The coronavirus dominated higher education headlines this year. But it wasn't the only topic we covered. We took a spin through our archives to spotlight a dozen stories that dig deep into some of the biggest trends at play over the last 12 months.
Amazon Web Services has been helping dozens of four-year colleges create cloud computing curriculum. While the relationships have raised questions about academic freedom, one thing is apparent: The colleges and AWS need each other. Read the full story: Why 4-year colleges are tapping Amazon to help deliver cloud computing degrees.
Think you can prevent students from hooking up during a pandemic? Think again, behavioral experts say. We asked them how colleges can increase the odds students will follow COVID-19 safety measures at a time in their lives when they may be compelled otherwise. Read the full story: Sex, masks and parties: Can colleges actually change student behavior?
Our team spent some late nights over a spreadsheet to figure out which colleges received loans through the Paycheck Protection Program. In addition to small and midsize colleges, auxiliary groups associated with large universities also got support. Read the full story: How colleges fared in the Paycheck Protection Program.
Reporter Natalie Schwartz headed to Texas to learn more about how community colleges are innovating to improve student outcomes and prepare learners for the local workforce. She visited South Texas College, which leads the state in dual enrollment, to see what other colleges can learn from its approach to preparing students for work or college-level study in fields where jobs in the region are plentiful. Read the full story: A visit to the community college leading Texas in dual enrollment.
An uptick in announcements from colleges saying they were working with online program managers to offer virtual degrees inspired a deeper look into how the pandemic was affecting those companies' business. Although experts agree OPMs will play a bigger role in bringing programs online, they disagree about the shape those relationships will take. Read the full story: Colleges look to OPMs as pandemic intensifies shift online.
As colleges temporarily dropped the SAT and ACT in droves, and the University of California System took bigger steps to shed the exams, Reporter Jeremy Bauer-Wolf asked whether the situation would quash the tests for good.

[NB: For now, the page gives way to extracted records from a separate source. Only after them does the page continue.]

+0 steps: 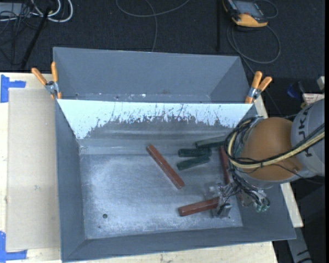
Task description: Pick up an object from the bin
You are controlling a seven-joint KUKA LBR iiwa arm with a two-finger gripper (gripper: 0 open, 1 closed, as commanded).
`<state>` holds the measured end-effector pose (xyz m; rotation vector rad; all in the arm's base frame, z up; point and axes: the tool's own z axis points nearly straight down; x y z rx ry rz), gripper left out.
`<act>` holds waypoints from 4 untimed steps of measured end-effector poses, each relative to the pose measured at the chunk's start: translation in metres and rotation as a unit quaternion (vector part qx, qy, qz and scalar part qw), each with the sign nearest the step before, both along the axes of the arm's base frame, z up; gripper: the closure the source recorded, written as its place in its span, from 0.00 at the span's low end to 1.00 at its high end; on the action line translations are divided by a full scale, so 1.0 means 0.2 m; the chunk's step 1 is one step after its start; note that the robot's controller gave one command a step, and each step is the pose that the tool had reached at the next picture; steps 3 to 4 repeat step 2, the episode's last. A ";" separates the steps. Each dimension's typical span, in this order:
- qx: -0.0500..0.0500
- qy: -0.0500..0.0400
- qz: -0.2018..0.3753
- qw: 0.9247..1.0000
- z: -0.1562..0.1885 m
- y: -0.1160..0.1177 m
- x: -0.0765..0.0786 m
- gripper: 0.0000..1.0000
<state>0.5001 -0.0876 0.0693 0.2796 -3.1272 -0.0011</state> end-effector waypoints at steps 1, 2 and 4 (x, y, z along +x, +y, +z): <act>-0.001 -0.005 0.007 1.000 0.70 -0.03 -0.08 1.00; 0.000 -0.002 0.202 0.979 1.15 -0.10 -0.07 1.00; 0.000 -0.002 0.202 0.979 1.15 -0.10 -0.07 1.00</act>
Offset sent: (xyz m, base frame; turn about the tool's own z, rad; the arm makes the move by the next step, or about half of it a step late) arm -0.0166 -0.0059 0.1370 -0.0172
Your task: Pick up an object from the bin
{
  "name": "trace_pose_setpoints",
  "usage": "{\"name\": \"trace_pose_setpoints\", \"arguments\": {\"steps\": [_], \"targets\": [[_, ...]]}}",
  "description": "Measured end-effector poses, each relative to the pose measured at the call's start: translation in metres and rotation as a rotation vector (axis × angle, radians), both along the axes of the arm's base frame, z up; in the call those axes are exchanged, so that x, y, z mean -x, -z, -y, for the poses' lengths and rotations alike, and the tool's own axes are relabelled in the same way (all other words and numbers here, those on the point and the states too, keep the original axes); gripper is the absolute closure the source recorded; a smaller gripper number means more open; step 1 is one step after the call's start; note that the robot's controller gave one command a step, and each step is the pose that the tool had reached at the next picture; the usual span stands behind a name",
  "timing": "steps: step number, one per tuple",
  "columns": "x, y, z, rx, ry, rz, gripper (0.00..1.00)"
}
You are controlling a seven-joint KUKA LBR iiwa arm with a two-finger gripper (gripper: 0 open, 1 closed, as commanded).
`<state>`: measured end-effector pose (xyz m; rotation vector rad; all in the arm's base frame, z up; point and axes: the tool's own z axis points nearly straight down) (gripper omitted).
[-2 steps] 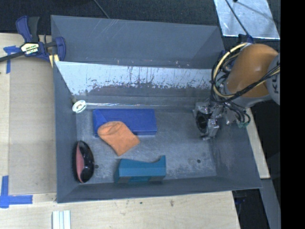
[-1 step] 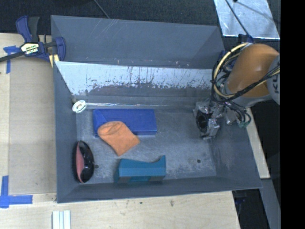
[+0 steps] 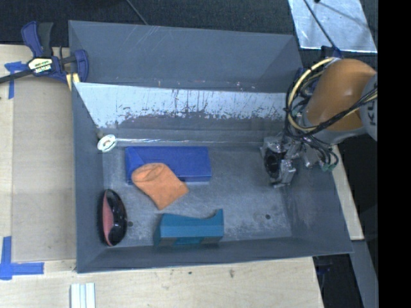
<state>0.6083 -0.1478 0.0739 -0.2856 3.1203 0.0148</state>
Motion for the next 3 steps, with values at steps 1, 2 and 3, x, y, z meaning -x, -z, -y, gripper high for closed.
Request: {"name": "trace_pose_setpoints", "arguments": {"steps": [1,2,3], "targets": [[0.034,-0.001,0.0,0.001,-0.035,0.01,1.0],[0.019,-0.003,0.001,0.0,-0.074,-0.003,1.0],[0.019,-0.003,0.001,0.0,-0.074,-0.003,1.0]]}}
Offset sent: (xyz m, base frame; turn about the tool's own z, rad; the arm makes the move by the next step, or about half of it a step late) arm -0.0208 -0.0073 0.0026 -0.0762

What did he learn? Schools may continue to forgo the exams, but the ties between colleges and their makers will be difficult to cut for good. Read the full story: Is this the end for college admissions tests?
Traditional-age students are heading to all-online universities in larger numbers, accounting for small but significant pockets of growth in their enrollment, Schwartz found in a review of their enrollment data. She looked into what's driving the younger crowd to the likes of Western Governors and Southern New Hampshire universities. Read the full story: Online colleges are gaining traction with younger students.
The U.S. Department of Education has been emphasizing mediation to resolve sexual violence cases in an effort to clear a backlog of discrimination complaints, Bauer-Wolf reported earlier this year. But the process has downsides for students and institutions. Read more: The Ed Dept is leaning on mediation to clear backlog of sexual violence cases, sources say.
We also delved into several state- and school-specific issues:
The leaders of Vermont's liberal arts colleges pushed back on concerns that more schools in the state would close.
Coronavirus outbreaks soon after the University of North Carolina at Chapel Hill started classes this fall highlighted shortcomings in its reopening plan.
The sale of the for-profit Ashford University to Arizona's flagship touched a nerve, manifesting broader concerns about shared governance and how much power an OPM should have.